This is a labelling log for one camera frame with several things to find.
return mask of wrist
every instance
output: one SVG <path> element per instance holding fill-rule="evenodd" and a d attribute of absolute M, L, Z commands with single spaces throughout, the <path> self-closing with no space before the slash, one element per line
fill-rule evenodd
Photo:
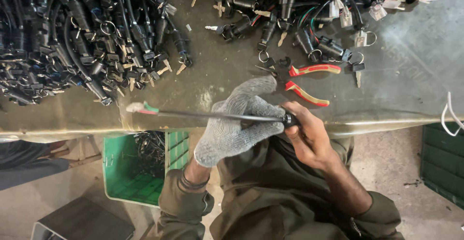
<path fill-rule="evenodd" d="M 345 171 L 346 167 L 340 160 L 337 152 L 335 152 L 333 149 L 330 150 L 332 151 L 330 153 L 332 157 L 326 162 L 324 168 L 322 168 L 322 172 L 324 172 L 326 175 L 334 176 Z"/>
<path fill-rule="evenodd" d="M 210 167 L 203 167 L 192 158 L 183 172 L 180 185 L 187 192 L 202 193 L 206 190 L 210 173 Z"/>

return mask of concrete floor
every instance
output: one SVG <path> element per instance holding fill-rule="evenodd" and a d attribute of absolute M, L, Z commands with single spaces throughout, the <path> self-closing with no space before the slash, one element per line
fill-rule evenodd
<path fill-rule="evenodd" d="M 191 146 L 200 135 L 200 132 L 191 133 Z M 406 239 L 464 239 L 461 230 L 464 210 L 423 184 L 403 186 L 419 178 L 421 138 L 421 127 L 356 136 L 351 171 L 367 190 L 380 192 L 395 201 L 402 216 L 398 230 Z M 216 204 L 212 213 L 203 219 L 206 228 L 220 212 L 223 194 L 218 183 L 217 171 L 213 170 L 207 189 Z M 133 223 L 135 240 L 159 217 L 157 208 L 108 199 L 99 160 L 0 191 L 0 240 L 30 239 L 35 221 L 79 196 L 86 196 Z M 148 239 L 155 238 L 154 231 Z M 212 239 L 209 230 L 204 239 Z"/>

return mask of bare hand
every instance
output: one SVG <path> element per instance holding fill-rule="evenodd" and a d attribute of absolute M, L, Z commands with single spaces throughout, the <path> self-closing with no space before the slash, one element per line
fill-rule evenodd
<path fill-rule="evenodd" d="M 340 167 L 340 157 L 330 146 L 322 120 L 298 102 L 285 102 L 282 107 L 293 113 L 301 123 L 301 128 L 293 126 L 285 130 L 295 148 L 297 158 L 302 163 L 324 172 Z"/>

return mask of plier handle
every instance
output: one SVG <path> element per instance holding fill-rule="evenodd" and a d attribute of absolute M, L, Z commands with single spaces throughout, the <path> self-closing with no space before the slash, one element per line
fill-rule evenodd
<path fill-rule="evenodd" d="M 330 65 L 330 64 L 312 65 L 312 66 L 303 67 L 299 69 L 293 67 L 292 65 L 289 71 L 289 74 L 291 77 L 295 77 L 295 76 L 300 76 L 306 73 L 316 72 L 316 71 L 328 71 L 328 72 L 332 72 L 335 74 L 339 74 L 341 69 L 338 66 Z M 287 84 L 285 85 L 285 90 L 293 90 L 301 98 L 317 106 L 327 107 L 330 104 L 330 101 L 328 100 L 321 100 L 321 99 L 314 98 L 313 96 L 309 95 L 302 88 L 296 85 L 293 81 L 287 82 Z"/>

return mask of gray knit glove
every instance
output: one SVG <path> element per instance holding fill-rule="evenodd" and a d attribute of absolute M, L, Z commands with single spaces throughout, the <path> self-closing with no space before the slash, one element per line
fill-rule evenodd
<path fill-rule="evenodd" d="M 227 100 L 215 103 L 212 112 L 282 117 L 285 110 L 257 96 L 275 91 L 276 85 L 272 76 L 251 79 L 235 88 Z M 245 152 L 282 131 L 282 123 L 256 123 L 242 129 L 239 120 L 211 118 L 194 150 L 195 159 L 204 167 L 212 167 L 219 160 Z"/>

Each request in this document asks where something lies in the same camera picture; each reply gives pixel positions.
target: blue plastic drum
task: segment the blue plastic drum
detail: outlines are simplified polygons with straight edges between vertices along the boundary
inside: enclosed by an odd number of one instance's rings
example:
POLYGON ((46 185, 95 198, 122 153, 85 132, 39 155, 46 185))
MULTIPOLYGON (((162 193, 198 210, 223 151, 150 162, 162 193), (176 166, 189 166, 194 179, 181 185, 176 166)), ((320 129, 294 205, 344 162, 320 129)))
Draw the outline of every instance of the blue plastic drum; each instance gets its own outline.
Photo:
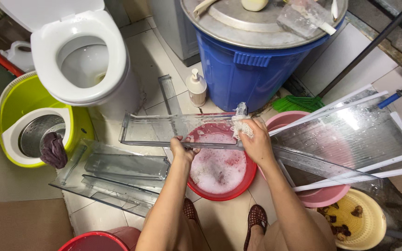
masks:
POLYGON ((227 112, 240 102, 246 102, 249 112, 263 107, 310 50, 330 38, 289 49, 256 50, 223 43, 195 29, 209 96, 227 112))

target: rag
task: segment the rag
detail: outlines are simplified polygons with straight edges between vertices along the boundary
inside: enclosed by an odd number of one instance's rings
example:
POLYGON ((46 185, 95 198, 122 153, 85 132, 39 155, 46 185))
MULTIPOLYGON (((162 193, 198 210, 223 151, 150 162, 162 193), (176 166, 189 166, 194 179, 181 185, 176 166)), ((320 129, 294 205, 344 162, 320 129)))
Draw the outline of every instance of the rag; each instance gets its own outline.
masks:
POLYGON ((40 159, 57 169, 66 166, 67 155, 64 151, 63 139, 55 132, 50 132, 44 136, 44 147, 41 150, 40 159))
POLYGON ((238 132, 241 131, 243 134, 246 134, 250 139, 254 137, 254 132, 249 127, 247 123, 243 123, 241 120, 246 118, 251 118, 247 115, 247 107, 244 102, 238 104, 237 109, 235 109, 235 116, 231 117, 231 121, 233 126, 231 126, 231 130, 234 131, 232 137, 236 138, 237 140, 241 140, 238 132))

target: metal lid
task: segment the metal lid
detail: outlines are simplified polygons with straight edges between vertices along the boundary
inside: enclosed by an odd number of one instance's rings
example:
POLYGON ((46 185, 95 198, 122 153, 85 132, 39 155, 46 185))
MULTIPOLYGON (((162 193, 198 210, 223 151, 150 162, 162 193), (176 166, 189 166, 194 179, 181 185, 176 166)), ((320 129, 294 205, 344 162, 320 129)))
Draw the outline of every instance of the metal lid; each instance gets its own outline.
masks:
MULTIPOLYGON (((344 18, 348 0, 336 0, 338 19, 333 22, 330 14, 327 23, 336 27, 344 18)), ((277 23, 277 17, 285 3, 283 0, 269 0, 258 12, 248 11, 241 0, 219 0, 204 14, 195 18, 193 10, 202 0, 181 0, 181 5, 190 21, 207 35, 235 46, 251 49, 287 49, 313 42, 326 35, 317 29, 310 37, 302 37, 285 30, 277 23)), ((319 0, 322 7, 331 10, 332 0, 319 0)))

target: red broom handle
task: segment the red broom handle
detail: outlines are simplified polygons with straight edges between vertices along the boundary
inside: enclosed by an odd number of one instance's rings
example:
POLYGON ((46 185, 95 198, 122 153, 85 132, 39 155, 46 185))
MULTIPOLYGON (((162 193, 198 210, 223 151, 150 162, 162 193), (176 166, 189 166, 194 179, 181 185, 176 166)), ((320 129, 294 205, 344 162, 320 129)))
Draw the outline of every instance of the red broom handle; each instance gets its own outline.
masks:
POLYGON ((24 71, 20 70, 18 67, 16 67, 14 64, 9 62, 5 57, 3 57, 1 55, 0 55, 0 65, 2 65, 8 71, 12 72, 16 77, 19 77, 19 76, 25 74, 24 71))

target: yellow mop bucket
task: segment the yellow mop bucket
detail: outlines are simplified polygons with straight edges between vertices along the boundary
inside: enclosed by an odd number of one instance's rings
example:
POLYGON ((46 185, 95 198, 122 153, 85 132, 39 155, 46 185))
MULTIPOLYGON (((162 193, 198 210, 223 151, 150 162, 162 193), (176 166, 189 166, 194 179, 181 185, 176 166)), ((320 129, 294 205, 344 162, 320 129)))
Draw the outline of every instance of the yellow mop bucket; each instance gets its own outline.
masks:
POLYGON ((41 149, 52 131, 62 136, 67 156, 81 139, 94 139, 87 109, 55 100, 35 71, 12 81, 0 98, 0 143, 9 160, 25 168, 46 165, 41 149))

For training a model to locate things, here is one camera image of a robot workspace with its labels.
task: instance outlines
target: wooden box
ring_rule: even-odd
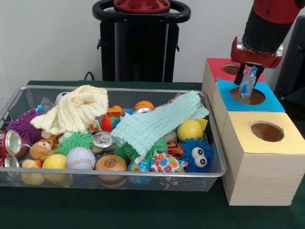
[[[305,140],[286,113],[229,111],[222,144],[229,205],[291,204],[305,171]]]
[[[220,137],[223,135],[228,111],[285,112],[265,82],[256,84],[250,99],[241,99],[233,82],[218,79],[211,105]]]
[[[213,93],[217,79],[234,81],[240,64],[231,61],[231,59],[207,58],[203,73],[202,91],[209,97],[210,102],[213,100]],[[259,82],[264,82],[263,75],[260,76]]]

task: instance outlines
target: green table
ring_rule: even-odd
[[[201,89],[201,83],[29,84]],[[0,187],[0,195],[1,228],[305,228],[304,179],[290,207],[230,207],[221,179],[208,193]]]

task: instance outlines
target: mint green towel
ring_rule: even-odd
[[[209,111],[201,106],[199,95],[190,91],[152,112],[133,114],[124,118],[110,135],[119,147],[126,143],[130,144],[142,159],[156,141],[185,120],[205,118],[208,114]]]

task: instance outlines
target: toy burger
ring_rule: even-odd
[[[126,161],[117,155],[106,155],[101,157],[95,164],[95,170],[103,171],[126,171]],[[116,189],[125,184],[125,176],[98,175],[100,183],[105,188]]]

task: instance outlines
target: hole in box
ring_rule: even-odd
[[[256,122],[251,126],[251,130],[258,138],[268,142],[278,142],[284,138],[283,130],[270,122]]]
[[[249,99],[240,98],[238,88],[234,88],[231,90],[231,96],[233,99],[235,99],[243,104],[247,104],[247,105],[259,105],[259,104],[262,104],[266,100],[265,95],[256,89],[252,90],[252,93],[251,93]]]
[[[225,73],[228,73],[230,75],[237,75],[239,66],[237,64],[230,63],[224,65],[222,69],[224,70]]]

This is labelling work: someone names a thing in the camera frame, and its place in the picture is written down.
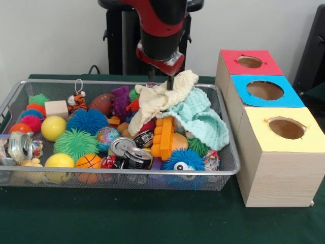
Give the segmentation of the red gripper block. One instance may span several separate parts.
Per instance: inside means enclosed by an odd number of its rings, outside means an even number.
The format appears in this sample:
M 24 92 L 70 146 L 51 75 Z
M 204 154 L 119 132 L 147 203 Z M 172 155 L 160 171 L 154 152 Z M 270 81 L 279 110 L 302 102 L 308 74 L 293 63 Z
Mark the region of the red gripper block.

# What you should do:
Reproduce the entries above exactly, but only the lines between the line holding "For training a" and the line holding "target: wooden box", inclusive.

# Solution to this task:
For training a model to locate things, here is one camera image of a robot workspace with its labels.
task: instance outlines
target: wooden box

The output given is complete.